Records from a dataset

= Beginning of Section =

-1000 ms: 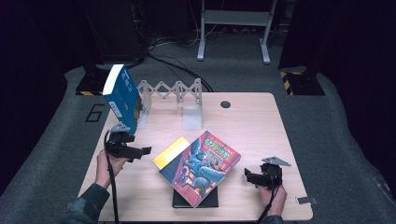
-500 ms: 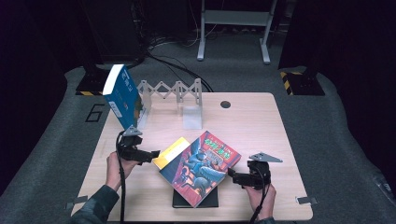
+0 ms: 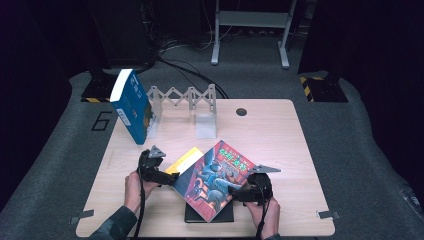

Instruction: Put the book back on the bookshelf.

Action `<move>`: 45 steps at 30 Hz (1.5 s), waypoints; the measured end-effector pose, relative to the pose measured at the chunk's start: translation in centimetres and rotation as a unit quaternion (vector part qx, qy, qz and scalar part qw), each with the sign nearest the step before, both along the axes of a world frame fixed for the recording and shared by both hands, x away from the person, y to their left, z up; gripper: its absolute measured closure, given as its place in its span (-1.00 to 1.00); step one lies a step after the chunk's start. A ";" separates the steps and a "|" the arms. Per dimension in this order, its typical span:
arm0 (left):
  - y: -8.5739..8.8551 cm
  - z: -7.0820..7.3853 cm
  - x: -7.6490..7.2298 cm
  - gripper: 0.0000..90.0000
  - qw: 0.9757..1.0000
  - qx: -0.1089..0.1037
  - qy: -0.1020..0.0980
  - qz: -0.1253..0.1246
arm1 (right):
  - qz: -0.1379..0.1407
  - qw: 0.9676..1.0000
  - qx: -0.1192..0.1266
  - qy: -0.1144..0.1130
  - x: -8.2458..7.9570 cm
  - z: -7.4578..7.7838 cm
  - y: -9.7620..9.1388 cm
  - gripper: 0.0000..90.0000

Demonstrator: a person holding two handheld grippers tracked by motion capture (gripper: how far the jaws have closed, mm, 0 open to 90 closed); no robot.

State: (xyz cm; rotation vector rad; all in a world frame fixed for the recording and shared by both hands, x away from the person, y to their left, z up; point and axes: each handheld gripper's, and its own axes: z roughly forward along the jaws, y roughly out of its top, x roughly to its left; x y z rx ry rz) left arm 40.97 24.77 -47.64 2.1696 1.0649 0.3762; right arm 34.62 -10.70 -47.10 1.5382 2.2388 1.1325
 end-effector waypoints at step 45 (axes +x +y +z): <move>0.5 -0.2 -2.9 -1.00 1.000 0.000 0.001 -0.011 | 0.051 0.999 -0.007 0.000 4.2 0.4 0.4 -0.74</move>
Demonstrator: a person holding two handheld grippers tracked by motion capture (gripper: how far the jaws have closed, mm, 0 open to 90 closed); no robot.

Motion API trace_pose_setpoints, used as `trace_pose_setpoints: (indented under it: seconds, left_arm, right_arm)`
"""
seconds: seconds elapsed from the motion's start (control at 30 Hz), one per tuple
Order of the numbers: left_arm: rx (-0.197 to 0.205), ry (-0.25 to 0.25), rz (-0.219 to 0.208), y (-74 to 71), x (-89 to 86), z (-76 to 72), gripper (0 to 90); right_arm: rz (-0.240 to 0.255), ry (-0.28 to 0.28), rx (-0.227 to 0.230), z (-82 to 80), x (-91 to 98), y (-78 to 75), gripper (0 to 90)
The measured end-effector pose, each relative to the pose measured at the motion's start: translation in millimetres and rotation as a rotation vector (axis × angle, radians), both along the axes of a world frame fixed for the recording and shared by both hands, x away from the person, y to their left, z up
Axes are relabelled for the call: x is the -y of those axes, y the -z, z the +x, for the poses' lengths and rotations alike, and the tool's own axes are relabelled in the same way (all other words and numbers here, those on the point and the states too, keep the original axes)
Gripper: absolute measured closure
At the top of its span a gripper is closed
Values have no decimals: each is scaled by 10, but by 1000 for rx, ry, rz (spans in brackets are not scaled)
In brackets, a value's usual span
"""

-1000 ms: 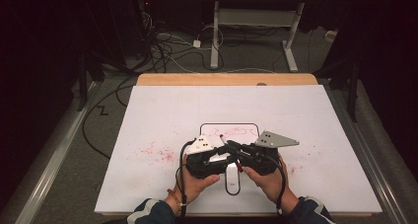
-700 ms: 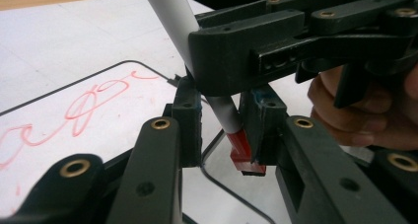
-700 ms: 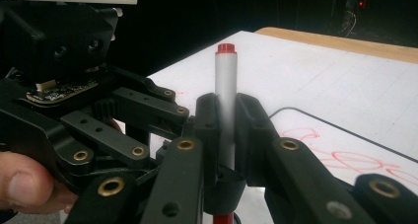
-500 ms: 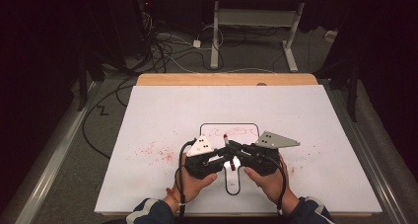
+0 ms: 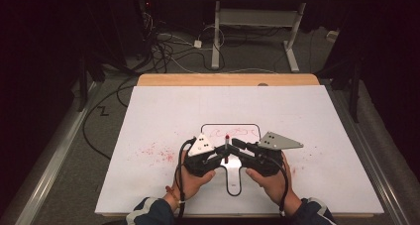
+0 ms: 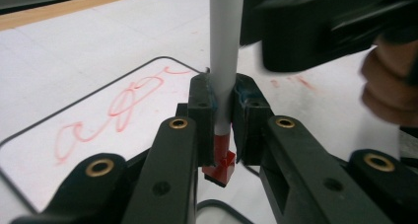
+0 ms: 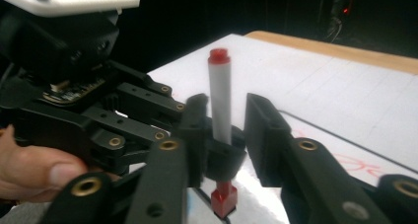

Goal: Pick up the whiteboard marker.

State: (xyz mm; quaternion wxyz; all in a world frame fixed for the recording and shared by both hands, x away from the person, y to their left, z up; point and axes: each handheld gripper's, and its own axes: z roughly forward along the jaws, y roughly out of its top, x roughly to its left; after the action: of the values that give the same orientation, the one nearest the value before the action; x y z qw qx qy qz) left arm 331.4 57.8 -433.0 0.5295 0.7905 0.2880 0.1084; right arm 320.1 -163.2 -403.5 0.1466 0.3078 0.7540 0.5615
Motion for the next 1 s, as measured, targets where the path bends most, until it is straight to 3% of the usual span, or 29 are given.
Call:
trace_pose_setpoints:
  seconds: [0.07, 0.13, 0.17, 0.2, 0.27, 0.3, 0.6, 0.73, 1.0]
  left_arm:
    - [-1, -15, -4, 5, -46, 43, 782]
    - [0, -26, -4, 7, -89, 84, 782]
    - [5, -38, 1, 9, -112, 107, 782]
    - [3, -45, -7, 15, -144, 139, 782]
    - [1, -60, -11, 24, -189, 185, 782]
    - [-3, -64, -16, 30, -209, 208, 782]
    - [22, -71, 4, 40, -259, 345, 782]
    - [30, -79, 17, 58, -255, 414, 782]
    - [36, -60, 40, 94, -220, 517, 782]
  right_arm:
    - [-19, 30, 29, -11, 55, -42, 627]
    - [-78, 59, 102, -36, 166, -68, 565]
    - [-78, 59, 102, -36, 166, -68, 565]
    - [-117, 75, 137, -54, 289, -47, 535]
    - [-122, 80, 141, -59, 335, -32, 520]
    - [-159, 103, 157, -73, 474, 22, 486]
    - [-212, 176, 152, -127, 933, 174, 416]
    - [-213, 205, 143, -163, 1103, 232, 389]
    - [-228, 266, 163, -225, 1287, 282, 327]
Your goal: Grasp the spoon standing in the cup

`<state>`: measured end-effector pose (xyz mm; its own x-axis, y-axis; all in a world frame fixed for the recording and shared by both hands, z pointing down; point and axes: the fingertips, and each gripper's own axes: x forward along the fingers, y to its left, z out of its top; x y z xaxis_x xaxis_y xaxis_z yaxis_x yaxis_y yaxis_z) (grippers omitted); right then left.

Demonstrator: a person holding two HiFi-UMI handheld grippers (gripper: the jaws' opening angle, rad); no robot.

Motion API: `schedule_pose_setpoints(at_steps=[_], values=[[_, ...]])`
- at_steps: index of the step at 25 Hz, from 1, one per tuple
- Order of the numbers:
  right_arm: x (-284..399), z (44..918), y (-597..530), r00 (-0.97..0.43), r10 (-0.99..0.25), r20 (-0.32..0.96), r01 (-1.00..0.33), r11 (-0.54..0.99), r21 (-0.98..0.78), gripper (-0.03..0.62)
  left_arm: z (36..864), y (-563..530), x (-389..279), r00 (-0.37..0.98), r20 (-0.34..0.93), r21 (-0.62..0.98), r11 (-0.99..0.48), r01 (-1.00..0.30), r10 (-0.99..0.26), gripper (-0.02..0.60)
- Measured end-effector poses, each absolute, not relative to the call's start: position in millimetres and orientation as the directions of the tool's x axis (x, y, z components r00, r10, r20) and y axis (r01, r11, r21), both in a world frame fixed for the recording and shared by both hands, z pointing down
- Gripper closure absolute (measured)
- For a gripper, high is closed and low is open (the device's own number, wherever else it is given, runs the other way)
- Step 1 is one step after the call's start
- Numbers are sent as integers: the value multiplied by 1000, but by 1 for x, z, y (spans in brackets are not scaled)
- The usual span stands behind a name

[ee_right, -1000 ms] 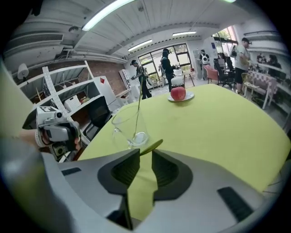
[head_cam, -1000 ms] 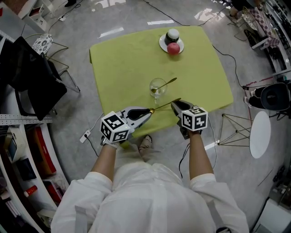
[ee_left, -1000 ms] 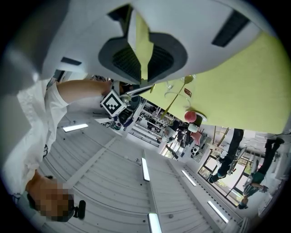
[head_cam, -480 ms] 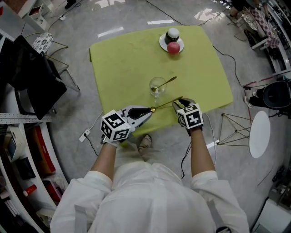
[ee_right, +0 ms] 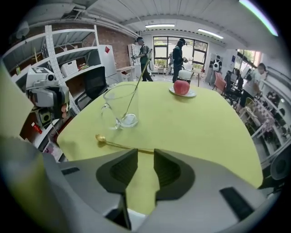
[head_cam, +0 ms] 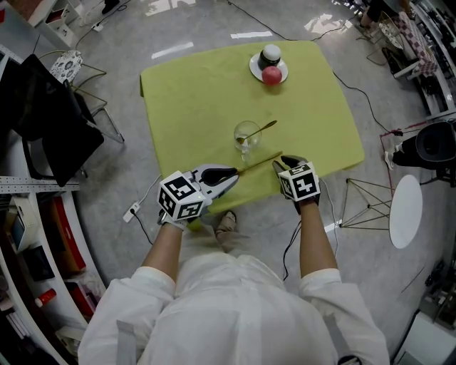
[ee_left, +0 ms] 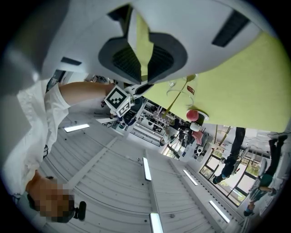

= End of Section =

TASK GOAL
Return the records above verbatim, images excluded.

RESPONSE BELOW
-1000 ms: 
-500 ms: 
+0 ms: 

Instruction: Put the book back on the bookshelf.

Action `<move>`: 45 steps at 30 Hz (1.5 s), waypoints; the measured end-effector pose, relative to the pose measured at the chunk's start: translation in centimetres and rotation as a unit quaternion (vector part qx, qy, qz and scalar part qw), each with the sign nearest the step before, both along the axes of a world frame fixed for the recording and shared by both hands, x away from the person, y to their left, z up; gripper: its absolute measured closure, given as its place in its span (-1.00 to 1.00); step one lies a step after the chunk's start. A ";" separates the steps and a "|" the arms. Per dimension in this order, its typical span:
arm0 (left):
  - y: -8.5739..8.8551 cm
  - z: -7.0820..7.3853 cm
  - x: -7.6490..7.2298 cm
  - gripper: 0.0000..90.0000
  - qw: 0.9757..1.0000
  - qx: -0.1089..0.1037
  - qy: -0.1020..0.0980
  - qz: -0.1253..0.1246
arm1 (right):
  - qz: -0.1379..0.1407
  - qw: 0.9676..1.0000
  - qx: -0.1192..0.1266
  - qy: -0.1144..0.1130
  - x: -8.2458..7.9570 cm
  - z: -7.4578..7.7838 cm
  - y: -9.7620..9.1388 cm
  - gripper: 0.0000..90.0000

Demonstrator: a person holding two handheld grippers tracked by motion capture (gripper: how far the jaws have closed, mm, 0 open to 90 closed); no robot.

State: (xyz cm; rotation vector rad; all in a world frame fixed for the recording and shared by both hands, x away from the person, y to their left, z up; point and axes: each handheld gripper's, and its own axes: z roughly forward along the jaws, y roughly out of its top, x roughly to its left; x y z rx ry rz) left arm 40.97 24.77 -47.64 2.1696 1.0649 0.3762; right arm 34.62 -10.70 -47.10 1.5382 2.2388 1.1325
 end-effector waypoints at step 45 (axes +x +y +z): <move>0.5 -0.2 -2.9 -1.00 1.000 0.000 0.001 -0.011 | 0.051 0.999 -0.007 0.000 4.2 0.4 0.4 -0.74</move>
Demonstrator: a person holding two handheld grippers tracked by motion capture (gripper: how far the jaws have closed, mm, 0 open to 90 closed); no robot.

Motion API trace_pose_setpoints, used as `trace_pose_setpoints: (indented under it: seconds, left_arm, right_arm)`
"""
seconds: seconds elapsed from the motion's start (control at 30 Hz), one per tuple
Order of the numbers: left_arm: rx (-0.197 to 0.205), ry (-0.25 to 0.25), rz (-0.219 to 0.208), y (-74 to 71), x (-89 to 86), z (-76 to 72), gripper (0 to 90); right_arm: rz (-0.240 to 0.255), ry (-0.28 to 0.28), rx (-0.227 to 0.230), z (-82 to 80), x (-91 to 98), y (-78 to 75), gripper (0 to 90)
The measured end-effector pose, each relative to the pose measured at the motion's start: translation in millimetres and rotation as a rotation vector (axis × angle, radians), both along the axes of a world frame fixed for the recording and shared by both hands, x away from the person, y to their left, z up
Axes are relabelled for the call: x is the -y of those axes, y the -z, z the +x, for the poses' lengths and rotations alike, and the tool's own axes are relabelled in the same way (all other words and numbers here, those on the point and the states too, keep the original axes)
Gripper: absolute measured closure
At the top of its span a gripper is closed
Values have no decimals: each is scaled by 10, but by 1000 for rx, ry, rz (spans in brackets are not scaled)
In brackets, a value's usual span
"""

-1000 ms: 
-700 ms: 
-700 ms: 
-500 ms: 
+0 ms: 
+0 ms: 
+0 ms: 

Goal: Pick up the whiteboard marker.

State: (xyz mm; quaternion wxyz; all in a world frame fixed for the recording and shared by both hands, x away from the person, y to their left, z up; point and axes: each handheld gripper's, and its own axes: z roughly forward along the jaws, y roughly out of its top, x roughly to its left; after the action: of the values that give the same orientation, the one nearest the value before the action; x y z qw qx qy qz) left arm 331.4 57.8 -433.0 0.5295 0.7905 0.2880 0.1084; right arm 320.1 -163.2 -403.5 0.1466 0.3078 0.7540 0.5615
Motion for the next 1 s, as measured, targets where the path bends most, until it is straight to 3% of the usual span, or 29 are given.
Call:
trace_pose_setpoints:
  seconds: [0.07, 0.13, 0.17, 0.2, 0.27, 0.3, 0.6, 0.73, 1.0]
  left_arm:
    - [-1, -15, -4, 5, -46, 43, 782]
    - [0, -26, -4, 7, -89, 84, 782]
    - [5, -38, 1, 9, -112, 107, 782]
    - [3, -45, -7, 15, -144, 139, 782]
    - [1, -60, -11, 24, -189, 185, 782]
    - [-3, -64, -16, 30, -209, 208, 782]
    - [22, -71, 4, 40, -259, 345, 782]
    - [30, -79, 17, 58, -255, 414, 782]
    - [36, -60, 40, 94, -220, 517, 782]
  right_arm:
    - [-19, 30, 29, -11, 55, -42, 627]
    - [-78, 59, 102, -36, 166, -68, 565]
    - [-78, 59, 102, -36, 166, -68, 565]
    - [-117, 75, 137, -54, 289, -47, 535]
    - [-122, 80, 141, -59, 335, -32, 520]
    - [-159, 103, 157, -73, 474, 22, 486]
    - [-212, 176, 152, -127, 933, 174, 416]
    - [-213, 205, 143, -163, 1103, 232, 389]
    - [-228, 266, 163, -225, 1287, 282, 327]
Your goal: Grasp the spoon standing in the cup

`<state>`: measured end-effector pose (xyz mm; its own x-axis, y-axis; all in a world frame fixed for the recording and shared by both hands, z pointing down; point and axes: the fingertips, and each gripper's own axes: x forward along the fingers, y to its left, z out of its top; x y z xaxis_x xaxis_y xaxis_z yaxis_x yaxis_y yaxis_z) (grippers omitted); right then left.

Demonstrator: a person holding two HiFi-UMI handheld grippers (gripper: the jaws' opening angle, rad); no robot.

Motion API: `schedule_pose_setpoints(at_steps=[_], values=[[_, ...]])`
- at_steps: index of the step at 25 Hz, from 1, one per tuple
- Order of the numbers:
  right_arm: x (-284..399), z (44..918), y (-597..530), r00 (-0.97..0.43), r10 (-0.99..0.25), r20 (-0.32..0.96), r01 (-1.00..0.33), r11 (-0.54..0.99), r21 (-0.98..0.78), gripper (-0.03..0.62)
  left_arm: z (36..864), y (-563..530), x (-389..279), r00 (-0.37..0.98), r20 (-0.34..0.93), r21 (-0.62..0.98), r11 (-0.99..0.48), r01 (-1.00..0.30), r10 (-0.99..0.26), gripper (-0.02..0.60)
- Measured end-effector poses, each absolute, not relative to the call's start: position in millimetres and orientation as the directions of the tool's x axis (x, y, z components r00, r10, r20) and y axis (r01, r11, r21), both in a world frame fixed for the recording and shared by both hands, z pointing down
- Gripper closure absolute (measured)
- For a gripper, high is closed and low is open (the device's own number, wherever else it is given, runs the other way)
- Step 1 is one step after the call's start
- Numbers are sent as integers: the value multiplied by 1000, but by 1 for x, z, y (spans in brackets are not scaled)
- The usual span stands behind a name

[ee_right, -1000 ms] 
[head_cam, -1000 ms] 
[ee_left, -1000 ms] 
[head_cam, -480 ms] 
[ee_right, +0 ms] 
[head_cam, +0 ms] 
[ee_left, +0 ms] 

There is nothing more to add to the answer.